:: TASK BRIEF ::
Set all the entries down again, unaltered.

:: SUPPLIED INFORMATION ::
#####

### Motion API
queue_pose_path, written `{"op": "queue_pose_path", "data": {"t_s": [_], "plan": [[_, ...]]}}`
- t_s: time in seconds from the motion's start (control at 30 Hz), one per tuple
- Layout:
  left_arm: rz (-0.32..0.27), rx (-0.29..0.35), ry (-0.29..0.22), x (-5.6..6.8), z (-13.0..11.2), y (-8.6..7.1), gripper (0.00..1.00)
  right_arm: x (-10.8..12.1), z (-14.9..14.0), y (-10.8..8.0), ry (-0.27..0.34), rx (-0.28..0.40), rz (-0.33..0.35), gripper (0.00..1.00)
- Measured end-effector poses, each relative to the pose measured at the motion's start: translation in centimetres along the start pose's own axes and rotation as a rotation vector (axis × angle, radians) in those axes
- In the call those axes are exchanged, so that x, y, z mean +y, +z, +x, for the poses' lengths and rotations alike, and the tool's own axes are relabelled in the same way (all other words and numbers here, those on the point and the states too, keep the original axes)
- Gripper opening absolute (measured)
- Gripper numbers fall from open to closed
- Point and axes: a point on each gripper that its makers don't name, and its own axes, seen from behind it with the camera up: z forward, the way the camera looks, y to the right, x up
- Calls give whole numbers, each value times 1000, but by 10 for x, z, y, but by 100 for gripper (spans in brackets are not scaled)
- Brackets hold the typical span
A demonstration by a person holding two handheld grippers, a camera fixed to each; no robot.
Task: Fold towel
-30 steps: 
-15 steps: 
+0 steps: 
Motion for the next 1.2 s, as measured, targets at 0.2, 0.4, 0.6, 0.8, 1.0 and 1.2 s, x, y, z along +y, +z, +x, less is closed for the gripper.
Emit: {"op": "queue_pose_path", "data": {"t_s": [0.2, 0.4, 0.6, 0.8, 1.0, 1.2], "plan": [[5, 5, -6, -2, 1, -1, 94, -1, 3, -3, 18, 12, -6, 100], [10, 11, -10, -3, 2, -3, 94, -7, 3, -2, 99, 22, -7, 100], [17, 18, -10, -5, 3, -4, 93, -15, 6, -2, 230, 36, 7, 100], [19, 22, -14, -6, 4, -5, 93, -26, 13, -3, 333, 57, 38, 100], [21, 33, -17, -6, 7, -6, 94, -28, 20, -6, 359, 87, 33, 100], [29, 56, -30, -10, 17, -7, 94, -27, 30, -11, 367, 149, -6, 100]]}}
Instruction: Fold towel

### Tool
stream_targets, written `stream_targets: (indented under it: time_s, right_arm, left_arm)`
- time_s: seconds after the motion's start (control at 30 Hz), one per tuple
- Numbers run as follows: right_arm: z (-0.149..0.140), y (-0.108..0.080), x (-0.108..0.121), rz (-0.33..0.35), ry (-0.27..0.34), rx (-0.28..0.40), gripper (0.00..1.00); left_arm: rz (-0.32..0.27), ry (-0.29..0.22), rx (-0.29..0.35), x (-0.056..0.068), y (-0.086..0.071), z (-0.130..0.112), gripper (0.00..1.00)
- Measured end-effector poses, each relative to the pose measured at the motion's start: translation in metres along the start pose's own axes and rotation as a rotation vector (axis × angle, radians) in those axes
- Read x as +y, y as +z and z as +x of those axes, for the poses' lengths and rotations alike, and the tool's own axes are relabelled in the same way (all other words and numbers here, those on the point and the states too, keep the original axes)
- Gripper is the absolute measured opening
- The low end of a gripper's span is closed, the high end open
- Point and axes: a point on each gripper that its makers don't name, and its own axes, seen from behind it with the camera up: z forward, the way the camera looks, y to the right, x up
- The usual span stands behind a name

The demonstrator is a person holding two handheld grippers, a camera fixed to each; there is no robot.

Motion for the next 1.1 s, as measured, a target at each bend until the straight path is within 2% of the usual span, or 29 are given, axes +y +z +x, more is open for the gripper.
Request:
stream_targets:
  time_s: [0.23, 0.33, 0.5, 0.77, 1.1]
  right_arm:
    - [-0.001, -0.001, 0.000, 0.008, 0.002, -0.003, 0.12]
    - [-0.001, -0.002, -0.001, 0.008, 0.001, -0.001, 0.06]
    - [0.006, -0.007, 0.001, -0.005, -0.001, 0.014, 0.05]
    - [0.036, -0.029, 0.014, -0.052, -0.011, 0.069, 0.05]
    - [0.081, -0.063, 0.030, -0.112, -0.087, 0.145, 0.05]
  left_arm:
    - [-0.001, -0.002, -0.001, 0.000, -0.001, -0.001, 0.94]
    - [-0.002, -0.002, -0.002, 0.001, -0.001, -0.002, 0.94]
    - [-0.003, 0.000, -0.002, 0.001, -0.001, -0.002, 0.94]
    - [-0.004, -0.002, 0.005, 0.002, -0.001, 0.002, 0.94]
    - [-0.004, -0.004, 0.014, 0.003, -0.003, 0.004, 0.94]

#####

:: RESPONSE AREA ::
### Motion API
queue_pose_path, written `{"op": "queue_pose_path", "data": {"t_s": [_], "plan": [[_, ...]]}}`
- t_s: time in seconds from the motion's start (control at 30 Hz), one per tuple
- Layout:
  left_arm: rz (-0.32..0.27), rx (-0.29..0.35), ry (-0.29..0.22), x (-5.6..6.8), z (-13.0..11.2), y (-8.6..7.1), gripper (0.00..1.00)
  right_arm: x (-10.8..12.1), z (-14.9..14.0), y (-10.8..8.0), ry (-0.27..0.34), rx (-0.28..0.40), rz (-0.33..0.35), gripper (0.00..1.00)
- Measured end-effector poses, each relative to the pose measured at the motion's start: translation in centimetres along the start pose's own axes and rotation as a rotation vector (axis × angle, radians) in those axes
- In the call those axes are exchanged, so that x, y, z mean +y, +z, +x, for the poses' lengths and rotations alike, and the tool's own axes are relabelled in the same way (all other words and numbers here, those on the point and the states too, keep the original axes)
- Gripper opening absolute (measured)
- Gripper numbers fall from open to closed
- Point and axes: a point on each gripper that its makers don't name, and its own axes, seen from behind it with the camera up: z forward, the way the camera looks, y to the right, x up
- Calls give whole numbers, each value times 1000, but by 10 for x, z, y, but by 100 for gripper (spans in brackets are not scaled)
- Brackets hold the typical span
A demonstration by a person holding two handheld grippers, a camera fixed to each; no robot.
Task: Fold towel
-30 steps: 
-15 steps: 
+0 steps: 
Motion for the next 1.2 s, as measured, targets at 0.2, 0.4, 0.6, 0.8, 1.0 and 1.2 s, x, y, z along +y, +z, +x, less is closed for the gripper.
Emit: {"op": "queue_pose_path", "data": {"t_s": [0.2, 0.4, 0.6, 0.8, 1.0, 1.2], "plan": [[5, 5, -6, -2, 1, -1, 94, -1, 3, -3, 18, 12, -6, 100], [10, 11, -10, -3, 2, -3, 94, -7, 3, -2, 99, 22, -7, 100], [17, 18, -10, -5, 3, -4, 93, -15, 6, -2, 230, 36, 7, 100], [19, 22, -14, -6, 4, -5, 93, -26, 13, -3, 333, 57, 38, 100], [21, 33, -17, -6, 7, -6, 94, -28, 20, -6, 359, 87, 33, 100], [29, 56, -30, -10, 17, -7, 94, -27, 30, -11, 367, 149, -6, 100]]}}
Instruction: Fold towel

### Tool
stream_targets, written `stream_targets: (indented under it: time_s, right_arm, left_arm)`
- time_s: seconds after the motion's start (control at 30 Hz), one per tuple
- Numbers run as follows: right_arm: z (-0.149..0.140), y (-0.108..0.080), x (-0.108..0.121), rz (-0.33..0.35), ry (-0.27..0.34), rx (-0.28..0.40), gripper (0.00..1.00); left_arm: rz (-0.32..0.27), ry (-0.29..0.22), rx (-0.29..0.35), x (-0.056..0.068), y (-0.086..0.071), z (-0.130..0.112), gripper (0.00..1.00)
- Measured end-effector poses, each relative to the pose measured at the motion's start: translation in metres along the start pose's own axes and rotation as a rotation vector (axis × angle, radians) in those axes
- Read x as +y, y as +z and z as +x of those axes, for the poses' lengths and rotations alike, and the tool's own axes are relabelled in the same way (all other words and numbers here, those on the point and the states too, keep the original axes)
- Gripper is the absolute measured opening
- The low end of a gripper's span is closed, the high end open
- Point and axes: a point on each gripper that its makers don't name, and its own axes, seen from behind it with the camera up: z forward, the way the camera looks, y to the right, x up
- The usual span stands behind a name

The demonstrator is a person holding two handheld grippers, a camera fixed to each; there is no robot.

Motion for the next 1.1 s, as measured, a target at each bend until the straight path is within 2% of the usual span, or 29 are given, axes +y +z +x, more is open for the gripper.
Request:
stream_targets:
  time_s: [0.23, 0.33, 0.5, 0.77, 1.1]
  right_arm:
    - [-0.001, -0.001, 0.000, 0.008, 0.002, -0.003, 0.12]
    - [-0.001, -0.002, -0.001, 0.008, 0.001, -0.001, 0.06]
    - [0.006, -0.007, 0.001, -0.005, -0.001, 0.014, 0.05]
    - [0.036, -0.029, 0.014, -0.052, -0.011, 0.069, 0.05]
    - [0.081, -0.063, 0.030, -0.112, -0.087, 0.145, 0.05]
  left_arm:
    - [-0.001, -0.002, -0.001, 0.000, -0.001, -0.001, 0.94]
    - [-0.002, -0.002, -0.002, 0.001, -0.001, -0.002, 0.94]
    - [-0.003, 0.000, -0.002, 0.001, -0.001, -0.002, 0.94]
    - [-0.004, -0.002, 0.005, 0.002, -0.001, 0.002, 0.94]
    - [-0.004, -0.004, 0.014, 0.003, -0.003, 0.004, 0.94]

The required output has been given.